*Problem statement*. Would you please restate all of the data exactly?
######
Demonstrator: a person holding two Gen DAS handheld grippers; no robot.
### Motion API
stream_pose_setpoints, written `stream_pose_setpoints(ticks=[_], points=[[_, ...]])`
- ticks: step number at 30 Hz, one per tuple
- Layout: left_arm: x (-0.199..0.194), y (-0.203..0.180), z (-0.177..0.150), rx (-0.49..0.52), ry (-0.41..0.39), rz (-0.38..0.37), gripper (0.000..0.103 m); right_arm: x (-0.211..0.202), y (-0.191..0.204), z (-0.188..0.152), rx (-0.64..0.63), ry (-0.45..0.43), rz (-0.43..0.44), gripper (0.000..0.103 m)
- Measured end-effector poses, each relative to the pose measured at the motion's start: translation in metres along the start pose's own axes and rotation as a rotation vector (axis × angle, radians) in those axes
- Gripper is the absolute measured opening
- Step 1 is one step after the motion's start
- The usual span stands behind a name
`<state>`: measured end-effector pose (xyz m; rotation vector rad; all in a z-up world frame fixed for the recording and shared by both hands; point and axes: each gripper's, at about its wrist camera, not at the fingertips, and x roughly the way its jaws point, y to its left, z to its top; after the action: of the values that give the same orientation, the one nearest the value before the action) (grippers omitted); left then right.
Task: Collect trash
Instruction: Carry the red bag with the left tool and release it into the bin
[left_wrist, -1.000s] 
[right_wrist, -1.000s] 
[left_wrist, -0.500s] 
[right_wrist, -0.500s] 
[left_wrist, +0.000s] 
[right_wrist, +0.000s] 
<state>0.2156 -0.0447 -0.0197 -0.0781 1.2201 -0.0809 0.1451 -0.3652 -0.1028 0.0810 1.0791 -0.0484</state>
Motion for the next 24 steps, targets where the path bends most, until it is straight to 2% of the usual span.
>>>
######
*Written solution*.
Demonstrator: a person holding two Gen DAS handheld grippers; no robot.
### Motion API
stream_pose_setpoints, written `stream_pose_setpoints(ticks=[_], points=[[_, ...]])`
- ticks: step number at 30 Hz, one per tuple
- Layout: left_arm: x (-0.199..0.194), y (-0.203..0.180), z (-0.177..0.150), rx (-0.49..0.52), ry (-0.41..0.39), rz (-0.38..0.37), gripper (0.000..0.103 m); right_arm: x (-0.211..0.202), y (-0.191..0.204), z (-0.188..0.152), rx (-0.64..0.63), ry (-0.45..0.43), rz (-0.43..0.44), gripper (0.000..0.103 m)
- Measured end-effector poses, each relative to the pose measured at the motion's start: translation in metres along the start pose's own axes and rotation as a rotation vector (axis × angle, radians) in those axes
- Gripper is the absolute measured opening
- Step 1 is one step after the motion's start
- The usual span stands behind a name
`<state>`: measured end-effector pose (xyz m; rotation vector rad; all in a z-up world frame fixed for the recording and shared by both hands; point and axes: each gripper's, at about its wrist camera, not at the fingertips, and x roughly the way its jaws point, y to its left, z to its top; after the action: of the values that give the same orientation, the one nearest the value before the action) (grippers omitted); left then right.
Task: Collect trash
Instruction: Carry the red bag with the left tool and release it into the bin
[left_wrist, -1.000s] 
[right_wrist, -1.000s] 
[left_wrist, -0.500s] 
[right_wrist, -0.500s] 
[left_wrist, +0.000s] 
[right_wrist, +0.000s] 
<state>0.2156 -0.0447 -0.0197 -0.0781 1.2201 -0.0809 0.1451 -0.3652 -0.1028 0.0810 1.0791 -0.0484</state>
Motion for the next 24 steps, targets where the path bends most, until it is straight to 2% of the usual span.
>>>

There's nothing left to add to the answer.